Conversely, the weather phenomenon typically increases the chance of above-average precipitation in parts of Southeast Asia, Australia, Southern Africa, and northern South America.

In fact, the rains are just coming there!!

And as the weather models now all start to align along the east coast, there is a race to get as much harvest done before a wet week starting Thursday. 

SNSW should to be able to handle this rain, so no particular concerns just yet with crops being later and having such a remarkable mild finishing period.

Meantime, Aussie markets kicked off the week with a mixed bag on the cash grower bid boards. 

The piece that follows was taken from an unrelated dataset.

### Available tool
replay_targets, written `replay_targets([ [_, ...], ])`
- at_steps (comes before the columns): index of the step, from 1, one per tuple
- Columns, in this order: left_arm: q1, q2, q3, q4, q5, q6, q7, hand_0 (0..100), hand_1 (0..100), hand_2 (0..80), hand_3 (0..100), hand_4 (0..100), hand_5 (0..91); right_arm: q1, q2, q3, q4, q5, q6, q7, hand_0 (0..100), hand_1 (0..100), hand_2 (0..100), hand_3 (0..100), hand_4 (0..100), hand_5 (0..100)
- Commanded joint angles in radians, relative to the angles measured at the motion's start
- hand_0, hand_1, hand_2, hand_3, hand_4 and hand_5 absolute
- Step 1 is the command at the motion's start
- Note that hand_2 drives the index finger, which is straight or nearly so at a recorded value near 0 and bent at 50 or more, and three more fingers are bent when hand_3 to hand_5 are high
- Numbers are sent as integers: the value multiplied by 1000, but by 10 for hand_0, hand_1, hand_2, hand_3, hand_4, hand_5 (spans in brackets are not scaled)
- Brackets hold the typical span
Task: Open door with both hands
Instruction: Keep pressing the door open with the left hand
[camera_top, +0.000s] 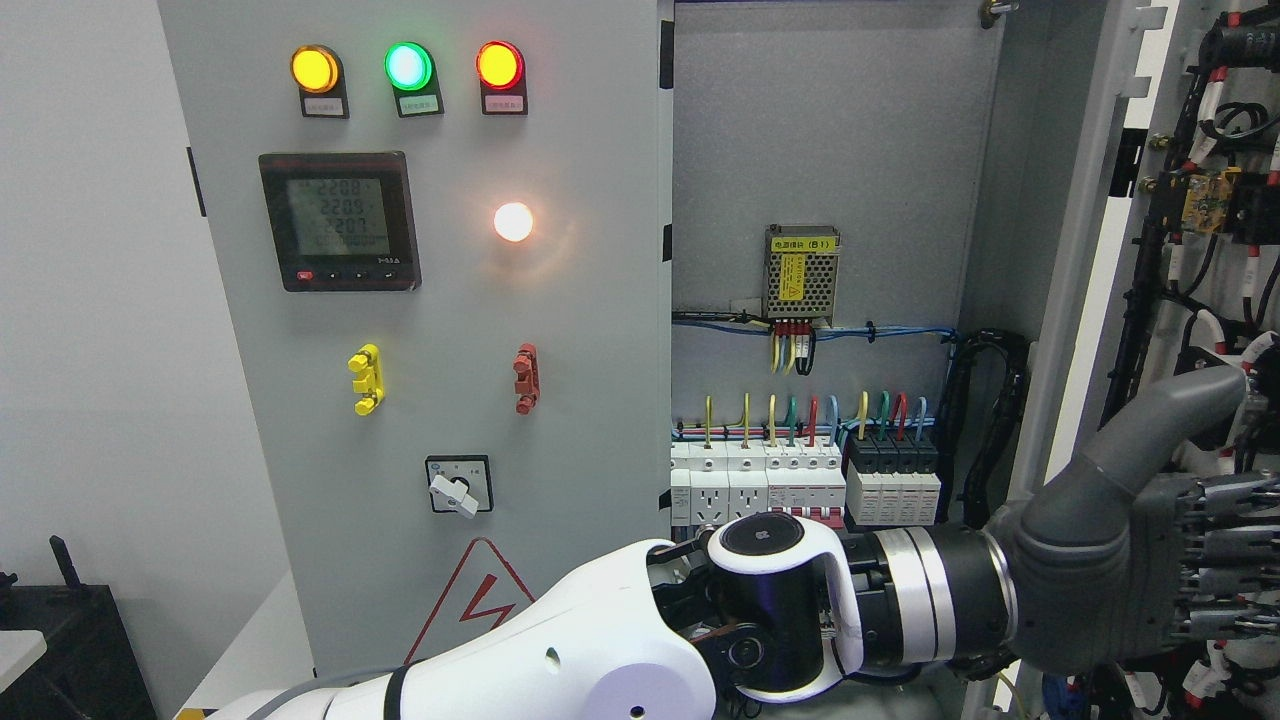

Protein wheat again was a buck or 2 stronger in the north and east coast barley off $4-5/t. 

Canola bled lower again with east coast markets off $10/t while WA remained unchanged at $995 FIS Kwinana. 

The spread between WA and east coast canola now has extended to around $100/t.

The theme of harvest pace through the north continues to be slow going in the large crops. 

Barley crops are exhibiting a lower protein profile lending themselves to a higher malt selection rate. 

Yields have been pleasing with notionally ~10% extra from initial conservative estimates. 

Early canola through the Central West has seen excellent yields & fantastic oil average.

On international trade scenario, Saudi Arabia bought 1,268 million tonnes of wheat this weekend, more than double the expected volume, at an average price of $377.54 cost and freight (C&F) a tonne. 

The arrival period is January/April 2022.

Egypt, for its part, bought 180,000 t of Russian wheat in its last call for tenders. 

The prices on the Egyptian tender range between 363.83 and 364.48 usd / t cif. 

The grain is for shipment between December 11 and December 20.